Lines from the top of the listing down to the one with "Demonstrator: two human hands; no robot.", inclusive, are to be copied exactly.

┏━━

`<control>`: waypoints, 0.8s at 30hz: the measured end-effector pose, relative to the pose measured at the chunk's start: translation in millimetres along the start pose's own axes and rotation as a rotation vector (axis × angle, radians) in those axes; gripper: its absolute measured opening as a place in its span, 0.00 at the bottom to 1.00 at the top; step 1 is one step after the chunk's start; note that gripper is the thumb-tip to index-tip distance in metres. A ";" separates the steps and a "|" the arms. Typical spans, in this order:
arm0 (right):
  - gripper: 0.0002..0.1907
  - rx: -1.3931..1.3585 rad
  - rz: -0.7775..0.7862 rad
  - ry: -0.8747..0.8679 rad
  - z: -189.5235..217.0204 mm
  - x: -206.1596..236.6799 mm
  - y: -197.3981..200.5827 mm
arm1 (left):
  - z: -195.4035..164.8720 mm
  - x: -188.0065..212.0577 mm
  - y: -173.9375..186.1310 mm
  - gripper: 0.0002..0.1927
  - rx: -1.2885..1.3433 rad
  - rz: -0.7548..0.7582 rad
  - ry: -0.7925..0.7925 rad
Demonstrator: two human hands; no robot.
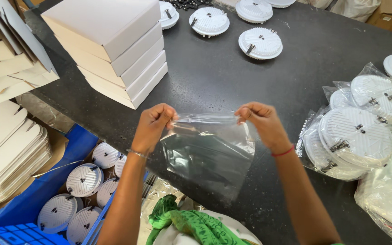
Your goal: The person places round LED ceiling light panels into clear plastic bags one at a time, pulls the bag over each unit, and sets the bagged lights onto a growing stack on the workbench. They occasionally reposition unbagged panels and boxes on the table while working through the pile.
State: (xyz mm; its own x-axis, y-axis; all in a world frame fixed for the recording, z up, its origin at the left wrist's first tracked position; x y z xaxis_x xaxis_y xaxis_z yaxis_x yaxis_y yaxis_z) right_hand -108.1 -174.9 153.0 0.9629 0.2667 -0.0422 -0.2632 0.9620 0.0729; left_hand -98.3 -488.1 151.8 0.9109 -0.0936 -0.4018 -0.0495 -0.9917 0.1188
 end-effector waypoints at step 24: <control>0.20 1.270 -0.427 0.377 26.1 2.8 -74.4 | -40.9 31.4 -50.6 0.30 -1.104 0.233 -0.431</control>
State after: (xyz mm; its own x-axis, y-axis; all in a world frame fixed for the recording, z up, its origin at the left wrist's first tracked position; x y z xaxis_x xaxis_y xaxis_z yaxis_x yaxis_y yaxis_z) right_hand -84.3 -247.3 173.4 0.8265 0.1644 -0.5384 0.4733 0.3151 0.8226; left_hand -50.5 -437.3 170.3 0.7051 -0.4904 -0.5121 0.3737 -0.3568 0.8562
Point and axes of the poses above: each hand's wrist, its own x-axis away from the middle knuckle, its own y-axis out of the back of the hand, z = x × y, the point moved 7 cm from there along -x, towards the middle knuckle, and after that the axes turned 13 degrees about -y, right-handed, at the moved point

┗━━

■ **Result for this exercise**
`<control>`: waypoints, 0.8s at 30hz: the measured end-effector pose, relative to the pose measured at the chunk's start: translation in millimetres along the start pose's own axes and rotation as a rotation vector (axis × angle, radians) in those axes; gripper: its absolute measured opening as a place in its span, 0.00 at the bottom to 1.00 at the top; step 1 is one step after the chunk's start; note that gripper is the thumb-tip to index-tip distance in metres. A ";" separates the steps and a "|" the arms. Typical spans, in this order:
arm0 (right):
  - gripper: 0.0002..0.1907
  - rx: -1.3931..1.3585 rad
  - rz: -0.7775..0.7862 rad
  - ry: -0.8747..0.8679 rad
  - z: -189.5235..217.0204 mm
  - x: -206.1596..236.6799 mm
  - y: -197.3981..200.5827 mm
arm1 (left):
  - z: -195.4035..164.8720 mm
  - x: -188.0065..212.0577 mm
  - y: -173.9375..186.1310 mm
  - gripper: 0.0002..0.1927
  - rx: -1.2885..1.3433 rad
  - rz: -0.7548..0.7582 rad
  - ry: -0.7925..0.7925 rad
Demonstrator: two human hands; no robot.

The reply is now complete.